Task brief
For the word "wire", search the records and show each line in which it occurs.

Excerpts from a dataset
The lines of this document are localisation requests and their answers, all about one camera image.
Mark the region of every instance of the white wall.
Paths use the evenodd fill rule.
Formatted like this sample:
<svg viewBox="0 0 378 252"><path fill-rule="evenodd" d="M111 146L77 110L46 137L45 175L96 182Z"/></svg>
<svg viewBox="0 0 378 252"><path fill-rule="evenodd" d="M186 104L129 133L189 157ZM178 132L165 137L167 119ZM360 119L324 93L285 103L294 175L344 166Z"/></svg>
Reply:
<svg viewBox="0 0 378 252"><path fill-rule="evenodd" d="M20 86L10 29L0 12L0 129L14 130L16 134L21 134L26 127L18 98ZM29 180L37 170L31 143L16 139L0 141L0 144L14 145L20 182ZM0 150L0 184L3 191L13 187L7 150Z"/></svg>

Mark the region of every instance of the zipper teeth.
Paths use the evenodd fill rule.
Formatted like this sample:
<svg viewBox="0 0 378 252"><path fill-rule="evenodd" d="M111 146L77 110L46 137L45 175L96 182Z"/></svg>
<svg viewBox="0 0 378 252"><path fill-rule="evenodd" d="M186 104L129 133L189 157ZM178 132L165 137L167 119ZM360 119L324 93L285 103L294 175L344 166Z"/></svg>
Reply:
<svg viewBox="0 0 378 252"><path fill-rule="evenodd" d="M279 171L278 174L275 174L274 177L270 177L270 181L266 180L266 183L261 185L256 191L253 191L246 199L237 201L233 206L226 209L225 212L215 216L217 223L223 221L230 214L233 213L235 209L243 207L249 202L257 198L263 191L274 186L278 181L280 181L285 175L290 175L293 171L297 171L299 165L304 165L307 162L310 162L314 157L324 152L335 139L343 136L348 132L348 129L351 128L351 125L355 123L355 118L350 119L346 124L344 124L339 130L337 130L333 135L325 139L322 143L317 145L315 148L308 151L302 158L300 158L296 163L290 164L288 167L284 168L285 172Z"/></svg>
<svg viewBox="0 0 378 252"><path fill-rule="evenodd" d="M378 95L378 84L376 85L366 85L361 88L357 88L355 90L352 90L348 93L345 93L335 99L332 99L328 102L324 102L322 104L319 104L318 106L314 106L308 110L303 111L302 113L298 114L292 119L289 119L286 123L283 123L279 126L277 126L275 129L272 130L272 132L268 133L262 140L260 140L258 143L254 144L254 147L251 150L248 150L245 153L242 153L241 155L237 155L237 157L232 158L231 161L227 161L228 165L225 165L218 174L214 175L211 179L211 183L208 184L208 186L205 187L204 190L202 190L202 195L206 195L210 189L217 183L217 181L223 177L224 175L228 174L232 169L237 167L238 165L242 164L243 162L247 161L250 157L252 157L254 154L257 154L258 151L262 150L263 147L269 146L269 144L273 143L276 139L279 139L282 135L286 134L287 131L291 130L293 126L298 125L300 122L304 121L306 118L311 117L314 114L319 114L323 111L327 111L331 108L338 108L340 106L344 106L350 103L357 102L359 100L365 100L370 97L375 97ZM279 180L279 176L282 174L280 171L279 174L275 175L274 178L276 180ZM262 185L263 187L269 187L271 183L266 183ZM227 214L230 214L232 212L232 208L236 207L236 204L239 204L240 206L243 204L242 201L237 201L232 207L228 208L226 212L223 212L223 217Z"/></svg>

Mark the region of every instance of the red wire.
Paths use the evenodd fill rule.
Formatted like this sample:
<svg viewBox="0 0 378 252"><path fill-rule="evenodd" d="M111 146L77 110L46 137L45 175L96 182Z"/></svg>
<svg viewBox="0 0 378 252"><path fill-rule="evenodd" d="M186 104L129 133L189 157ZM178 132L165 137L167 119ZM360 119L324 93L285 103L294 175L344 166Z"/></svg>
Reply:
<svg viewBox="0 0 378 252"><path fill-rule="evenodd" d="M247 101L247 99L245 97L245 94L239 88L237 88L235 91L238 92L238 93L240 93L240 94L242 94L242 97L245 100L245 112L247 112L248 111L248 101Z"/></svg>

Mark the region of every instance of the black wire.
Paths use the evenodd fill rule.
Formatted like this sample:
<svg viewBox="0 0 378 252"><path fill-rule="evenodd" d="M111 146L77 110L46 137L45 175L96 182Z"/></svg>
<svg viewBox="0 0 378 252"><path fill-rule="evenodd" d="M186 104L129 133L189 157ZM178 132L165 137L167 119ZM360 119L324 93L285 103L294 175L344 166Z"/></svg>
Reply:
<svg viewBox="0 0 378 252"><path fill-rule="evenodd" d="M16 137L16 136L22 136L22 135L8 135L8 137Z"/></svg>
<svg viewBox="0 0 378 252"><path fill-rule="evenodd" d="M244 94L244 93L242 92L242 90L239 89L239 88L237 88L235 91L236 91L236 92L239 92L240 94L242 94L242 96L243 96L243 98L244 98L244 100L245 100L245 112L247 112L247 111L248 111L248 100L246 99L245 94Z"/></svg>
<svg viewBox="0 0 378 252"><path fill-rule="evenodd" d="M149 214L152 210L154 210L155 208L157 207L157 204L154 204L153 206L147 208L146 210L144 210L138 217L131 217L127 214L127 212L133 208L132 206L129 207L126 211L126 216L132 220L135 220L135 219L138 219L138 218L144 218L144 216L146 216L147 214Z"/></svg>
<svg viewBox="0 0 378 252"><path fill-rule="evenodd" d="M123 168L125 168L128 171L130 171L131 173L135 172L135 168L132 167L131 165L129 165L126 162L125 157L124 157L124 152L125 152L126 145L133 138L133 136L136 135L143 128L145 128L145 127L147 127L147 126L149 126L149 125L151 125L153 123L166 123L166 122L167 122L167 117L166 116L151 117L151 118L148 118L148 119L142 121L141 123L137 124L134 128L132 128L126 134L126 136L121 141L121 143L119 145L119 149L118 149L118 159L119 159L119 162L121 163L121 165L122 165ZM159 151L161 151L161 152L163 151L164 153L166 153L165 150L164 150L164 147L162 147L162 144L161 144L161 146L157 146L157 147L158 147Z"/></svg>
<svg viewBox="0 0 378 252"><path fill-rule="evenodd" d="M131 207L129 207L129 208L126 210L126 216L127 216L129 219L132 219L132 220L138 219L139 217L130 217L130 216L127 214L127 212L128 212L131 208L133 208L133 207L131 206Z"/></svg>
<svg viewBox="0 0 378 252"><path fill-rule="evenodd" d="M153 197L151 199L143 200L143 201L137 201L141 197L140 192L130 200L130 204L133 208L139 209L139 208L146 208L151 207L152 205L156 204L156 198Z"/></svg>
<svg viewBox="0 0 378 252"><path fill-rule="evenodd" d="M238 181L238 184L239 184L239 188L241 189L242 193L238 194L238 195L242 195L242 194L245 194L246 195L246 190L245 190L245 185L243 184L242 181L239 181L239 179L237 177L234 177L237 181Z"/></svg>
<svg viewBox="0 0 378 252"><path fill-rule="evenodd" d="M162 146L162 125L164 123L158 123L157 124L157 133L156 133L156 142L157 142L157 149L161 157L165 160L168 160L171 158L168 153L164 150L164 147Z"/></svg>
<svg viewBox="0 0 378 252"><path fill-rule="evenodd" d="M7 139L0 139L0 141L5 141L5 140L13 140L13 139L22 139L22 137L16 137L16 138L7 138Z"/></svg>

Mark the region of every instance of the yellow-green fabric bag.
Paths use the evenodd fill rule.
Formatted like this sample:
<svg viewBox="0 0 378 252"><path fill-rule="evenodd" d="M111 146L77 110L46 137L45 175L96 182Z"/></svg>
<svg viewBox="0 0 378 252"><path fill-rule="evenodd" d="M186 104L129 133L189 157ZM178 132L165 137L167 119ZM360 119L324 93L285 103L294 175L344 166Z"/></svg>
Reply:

Completed exercise
Mark the region of every instance of the red wire.
Mark the region of every instance of the black wire.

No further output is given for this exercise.